The error occurred on the second dataset. I ran the case C for the null model, with one maintree and all the alignments in one text file. Here attached is the log file. Do you have any suggestion regarding this error?

I noticed my tree should be unrooted, but I supposed it would not crush the program.

Best wishes,

Vinciane

[Sandra AC]

Hi Vinciane,

Good that it helped! 

With regards to your new error, it seems a memory problem (see this StackOverflow thread of messages). If you are using the compiled `CODEML` program using the source code in the `dev` branch, perhaps what was implemented to allow for more distinct codons (256 vs 128) now broke something related to memory allocation. If you are using the stable `CODEML` program compiled under the stable PAML version, then I am not really sure what may have happened as I had never seen this error. Perhaps it has to do with the settings you specified when submitting the job to the server (if you are using a server), but I am not sure. If you search for this error on the Internet, you will find more information too. Note that he tree being rooted or unrooted is not causing an error. You can read our supplementary material for the protocol for beginners where we discuss how users can decide whether using a rooted or an unrooted tree depending on the hypothesis they want to test.

If the problem is due to using the `dev` version, you may try to reduce your dataset further until heterozygous sites do not cause problems. Perhaps you can run a test to see which alignments pass the filters and can be analysed by CODEML. Then, you can just use such alignments and discard the rest.

Hope that helps!

Sandra

[Vinciane Mossion]

Hi Sandra,

I was using the compiled `CODEML` from the `dev` branch, but then I tried with the stable `CODEML` program and I got the same error. Here attached is my bash script in which you can see the settings I specified when submitting the job to the server (working on Uppmax servers). I searched for similar errors and found some information but nothing that I could or knew how to use to help me to fix the issue. I've also asked Uppmax support to look at this problem, in case it would come from something server related.
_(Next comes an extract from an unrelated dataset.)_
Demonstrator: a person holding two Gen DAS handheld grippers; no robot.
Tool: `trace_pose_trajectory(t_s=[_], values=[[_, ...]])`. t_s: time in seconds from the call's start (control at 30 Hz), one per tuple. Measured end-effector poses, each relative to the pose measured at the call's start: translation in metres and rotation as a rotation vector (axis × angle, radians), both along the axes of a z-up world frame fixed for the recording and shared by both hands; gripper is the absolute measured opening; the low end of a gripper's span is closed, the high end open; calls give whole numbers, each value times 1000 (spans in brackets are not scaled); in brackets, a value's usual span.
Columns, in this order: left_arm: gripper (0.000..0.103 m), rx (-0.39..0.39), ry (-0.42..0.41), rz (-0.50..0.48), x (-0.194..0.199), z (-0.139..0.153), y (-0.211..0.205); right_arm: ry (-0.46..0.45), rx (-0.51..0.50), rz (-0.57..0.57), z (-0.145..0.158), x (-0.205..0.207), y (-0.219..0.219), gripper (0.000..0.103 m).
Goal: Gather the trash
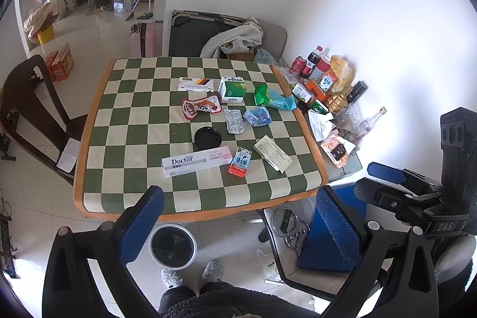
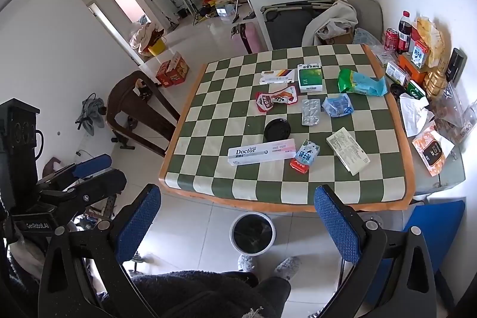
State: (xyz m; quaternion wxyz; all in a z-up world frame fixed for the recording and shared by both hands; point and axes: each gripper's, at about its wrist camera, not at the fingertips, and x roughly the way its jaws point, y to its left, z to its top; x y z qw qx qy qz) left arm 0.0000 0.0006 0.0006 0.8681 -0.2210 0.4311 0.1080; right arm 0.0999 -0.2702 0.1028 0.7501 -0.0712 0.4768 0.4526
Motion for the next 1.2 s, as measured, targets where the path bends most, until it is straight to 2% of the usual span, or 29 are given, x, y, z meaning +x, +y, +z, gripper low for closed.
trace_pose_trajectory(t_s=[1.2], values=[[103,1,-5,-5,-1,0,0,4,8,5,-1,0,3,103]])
I've been using your protocol for beginners since I have started with PAML. It helped me a lot by the way :). In my case, the tree would be best unrooted, which I'll do once the analysis is running.

May I ask what you had in mind while mentioning a test to see which alignments pass the filters and can be analysed by CODEML? I mean other than proper codon alignments, no stop codons and a low number of ambiguities.

Best wishes,

Vinciane

[Sandra AC]

Hi Vinciane,

I was thinking that you could submit a job array so that each alignment is analysed in independent runs. For instance, you could have your tree file, a template control file with flags (e.g., `seqfile = ALN` and `treefile = TREE`; flags are "ALN" and "TREE", which can then replaced with the corresponding paths), and an alignment in your directory. Then, you can run a loop to generate directories from `1` to `n` in each iteration, being `n` the maximum number of alignments you have in your alignment file and the max. number of iterations the loop will run. For each iteration:

a) Extract the partition that corresponds to the iteration and saves it in the corresponding `n` directory.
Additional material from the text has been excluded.